Association between DEFB1 polymorphisms and periodontitis: a meta-analysis
Bibliographic record
Abstract
Previous studies showed that DEFB1 gene polymorphisms may impact the development and progression of periodontitis; nevertheless, inconsistent conclusions were described. This study meta-analytically explored the association between periodontitis the DEFB1 gene polymorphisms and periodontitis. We searched PubMed, Embase, Springer and Cochrane Library for the relevant case-control studies of periodontitis up to February 13th, 2019. Two reviewers selected studies according to the predefined inclusion and exclusion criteria. Newcastle-Ottawa Scale (NOS) was used to assess the quality of studies, and the combined effect size was calculated using R 3.12 software. A total of 9 studies involving 4113 patients and 2373 controls were included. Meta-analysis of DEFB1-G1654A gene polymorphisms showed that there were significant differences in model A vs. G (OR = 3.7876, 95%CI = 2.9051-4.9382, P < 0.001), AA vs. GG (OR = 4.6743, 95%CI = 3.0900-7.0710, P < 0.001), AA vs.GG + AG (OR = 3.5131, 95%CI = 2.4496-5.0384, P < 0.001), AA + AG vs.

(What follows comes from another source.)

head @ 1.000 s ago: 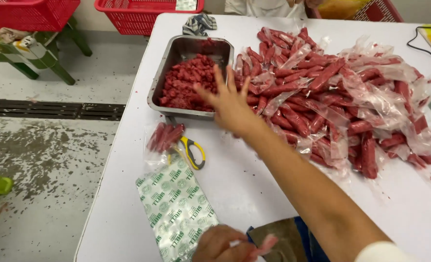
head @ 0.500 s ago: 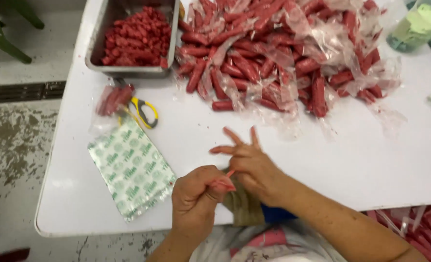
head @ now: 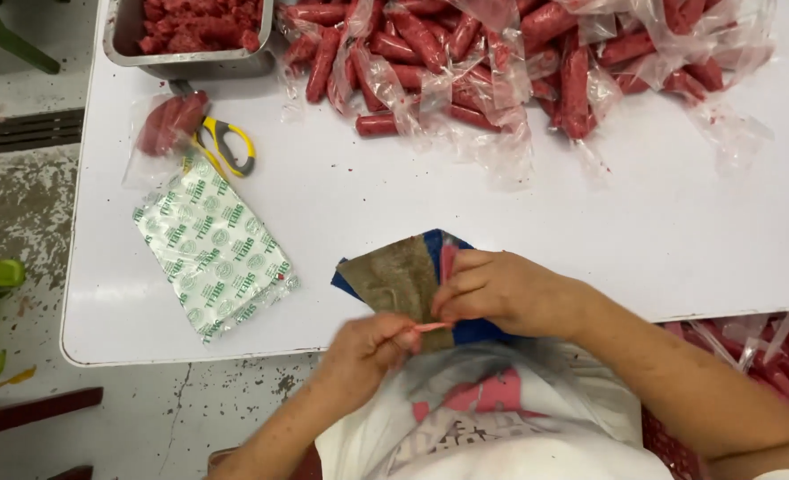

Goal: Manually wrapping small red food tubes with decorative material and placing them into a collection basket

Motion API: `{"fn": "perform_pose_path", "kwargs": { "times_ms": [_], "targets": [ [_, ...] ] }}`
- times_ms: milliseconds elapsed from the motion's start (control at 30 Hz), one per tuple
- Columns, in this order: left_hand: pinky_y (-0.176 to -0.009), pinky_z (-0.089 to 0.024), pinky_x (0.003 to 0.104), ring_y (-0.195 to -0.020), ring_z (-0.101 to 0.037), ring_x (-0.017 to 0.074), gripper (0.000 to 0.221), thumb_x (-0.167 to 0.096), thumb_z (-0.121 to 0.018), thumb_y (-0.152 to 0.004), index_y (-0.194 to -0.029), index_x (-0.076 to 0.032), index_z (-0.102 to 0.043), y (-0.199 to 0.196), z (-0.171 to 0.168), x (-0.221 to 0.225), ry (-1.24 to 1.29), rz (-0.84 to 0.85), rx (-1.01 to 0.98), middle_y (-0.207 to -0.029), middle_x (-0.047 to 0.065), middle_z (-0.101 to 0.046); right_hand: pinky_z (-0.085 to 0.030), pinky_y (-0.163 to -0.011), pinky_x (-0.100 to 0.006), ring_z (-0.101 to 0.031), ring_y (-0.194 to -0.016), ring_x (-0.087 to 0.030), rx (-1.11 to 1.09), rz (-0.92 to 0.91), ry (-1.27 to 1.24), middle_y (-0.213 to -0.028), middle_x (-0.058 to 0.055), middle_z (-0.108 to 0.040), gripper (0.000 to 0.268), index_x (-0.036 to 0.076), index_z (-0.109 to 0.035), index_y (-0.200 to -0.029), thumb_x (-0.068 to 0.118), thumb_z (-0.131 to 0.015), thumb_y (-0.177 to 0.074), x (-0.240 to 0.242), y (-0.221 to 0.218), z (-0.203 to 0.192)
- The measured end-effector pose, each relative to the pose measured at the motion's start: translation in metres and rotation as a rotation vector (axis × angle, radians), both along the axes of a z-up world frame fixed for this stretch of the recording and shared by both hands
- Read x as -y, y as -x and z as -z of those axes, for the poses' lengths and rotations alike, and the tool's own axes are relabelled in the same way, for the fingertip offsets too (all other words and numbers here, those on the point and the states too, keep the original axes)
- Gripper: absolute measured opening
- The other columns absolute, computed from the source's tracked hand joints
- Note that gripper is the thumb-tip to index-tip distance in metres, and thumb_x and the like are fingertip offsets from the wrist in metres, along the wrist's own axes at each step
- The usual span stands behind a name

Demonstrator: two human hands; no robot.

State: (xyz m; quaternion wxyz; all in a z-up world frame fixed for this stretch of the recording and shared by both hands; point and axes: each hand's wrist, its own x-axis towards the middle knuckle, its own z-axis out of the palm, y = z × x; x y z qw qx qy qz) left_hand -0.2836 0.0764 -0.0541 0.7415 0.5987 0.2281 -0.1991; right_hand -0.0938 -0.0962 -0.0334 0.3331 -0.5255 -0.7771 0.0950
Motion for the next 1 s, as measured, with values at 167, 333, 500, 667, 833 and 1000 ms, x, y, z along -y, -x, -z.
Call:
{"fn": "perform_pose_path", "kwargs": {
  "times_ms": [167, 333, 500, 667, 833, 1000],
  "targets": [
    [-0.058, -0.049, 0.035, -0.059, -0.058, 0.0251, 0.023, -0.024, -0.057, -0.098, -0.093, -0.009, -0.072, -0.041, 0.053, -0.019, -0.567, -0.039, 1.128, -0.073, 0.002, -0.066, -0.060, -0.051, -0.035, -0.067, -0.066, -0.024, -1.424, 0.322, 0.127, -0.085, -0.022, -0.076, 0.013, -0.007, -0.076, -0.077, 0.005, -0.080, -0.078, 0.017, 0.039, 0.009],
    [-0.040, -0.047, 0.028, -0.041, -0.060, 0.0183, 0.035, -0.027, -0.058, -0.100, -0.076, -0.004, -0.067, -0.045, 0.058, 0.081, 0.030, -0.353, 0.397, -0.053, 0.011, -0.064, -0.051, -0.027, -0.035, -0.060, -0.038, -0.024, -1.525, 0.757, -0.159, -0.095, -0.023, -0.075, 0.010, -0.008, -0.071, -0.081, 0.001, -0.073, -0.084, -0.008, 0.064, 0.010],
    [-0.056, -0.056, 0.032, -0.064, -0.070, 0.0218, 0.007, -0.023, -0.073, -0.090, -0.088, -0.020, -0.079, -0.048, 0.016, 0.037, -0.869, -0.390, 1.066, -0.078, 0.000, -0.072, -0.050, -0.100, -0.043, -0.061, -0.109, -0.038, -0.483, 0.721, -0.232, -0.089, -0.005, -0.076, 0.006, 0.010, -0.081, -0.086, 0.014, -0.079, -0.082, 0.006, 0.020, -0.002],
    [-0.057, -0.052, 0.038, -0.065, -0.061, 0.0326, 0.033, -0.045, -0.065, -0.093, -0.092, -0.012, -0.062, -0.059, -0.014, 0.007, -0.763, -0.101, 1.117, -0.079, 0.006, -0.055, -0.031, -0.110, -0.047, -0.047, -0.114, -0.029, -0.459, 0.294, 0.314, -0.090, 0.004, -0.079, 0.020, 0.023, -0.083, -0.083, 0.012, -0.068, -0.089, 0.003, -0.006, -0.031],
    [-0.064, -0.055, 0.041, -0.077, -0.063, 0.0338, 0.053, -0.054, -0.071, -0.079, -0.097, -0.007, -0.056, -0.065, -0.005, 0.005, -0.840, 0.086, 1.154, -0.092, 0.011, -0.054, -0.026, -0.112, -0.051, -0.057, -0.103, -0.029, -0.377, 0.182, 0.328, -0.089, 0.000, -0.080, 0.016, 0.018, -0.082, -0.095, 0.011, -0.069, -0.089, -0.001, -0.013, -0.027],
    [-0.063, -0.053, 0.040, -0.078, -0.060, 0.0336, 0.042, -0.045, -0.071, -0.084, -0.086, -0.008, -0.053, -0.072, 0.028, 0.013, -0.874, 0.073, 1.156, -0.088, 0.008, -0.050, -0.034, -0.112, -0.052, -0.050, -0.117, -0.033, -0.488, 0.225, 0.374, -0.097, -0.008, -0.079, 0.022, 0.012, -0.081, -0.108, 0.009, -0.068, -0.090, 0.010, -0.012, -0.012]
  ]
}}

GG (OR = 4.3087, 95%CI = 2.8827-6.4402, P < 0.001) and AG vs. GG (OR = 3.0639, 95%CI = 1.6804-5.5863, P = 0.003). However, no significant differences were found between DEFB1 rs11362, rs1799946 and rs1800972 and periodontitis. Sensitivity analysis implied that our results were robust and no publication bias was noticed. Our meta-analysis showed that the DEFB1-G1654A polymorphism may be a genetic susceptibility factor for periodontitis.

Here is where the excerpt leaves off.